William happened to be sitting on the fence by the side of the road when the motor containing Mr. and Mrs. Bott—both stout and overdressed—and Miss Violet Elizabeth Bott and Miss Violet Elizabeth Bott’s nurse flashed by. William was not interested. He was at the moment engaged in whittling a stick and watching the antics of his mongrel, Jumble, as he caught and worried each shaving. But he had a glimpse of a small child with an elaborately curled head and an elaborately flounced white dress sitting by an elaborately uniformed nurse. He gazed after the equipage scowling.

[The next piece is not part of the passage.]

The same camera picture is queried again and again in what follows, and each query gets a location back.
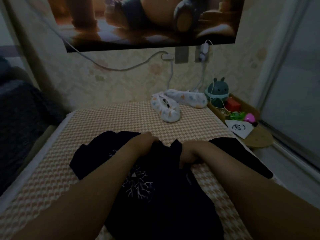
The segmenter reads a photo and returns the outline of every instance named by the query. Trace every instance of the white floor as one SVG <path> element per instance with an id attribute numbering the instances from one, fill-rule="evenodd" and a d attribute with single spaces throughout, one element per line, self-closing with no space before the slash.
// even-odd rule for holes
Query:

“Huh!” he said, and it is impossible to convey in print the scorn of that monosyllable as uttered by William, “a girl!”
Then he returned to his whittling.
******
William’s mother met Mrs. Bott at the Vicar’s. Mrs. Bott, who always found strangers more sympathetic than people who knew her well, confided her troubles to Mrs. Brown. Her troubles included her own rheumatism, Mr. Bott’s liver, and the carelessness of Violet Elizabeth’s nurse.
“Always reading these here novelettes, the girl is. I hope you’ll come and see me, dear, and didn’t some one say you had a little boy? Do bring him. I want Violet Elizabeth to get to know some nice little children.”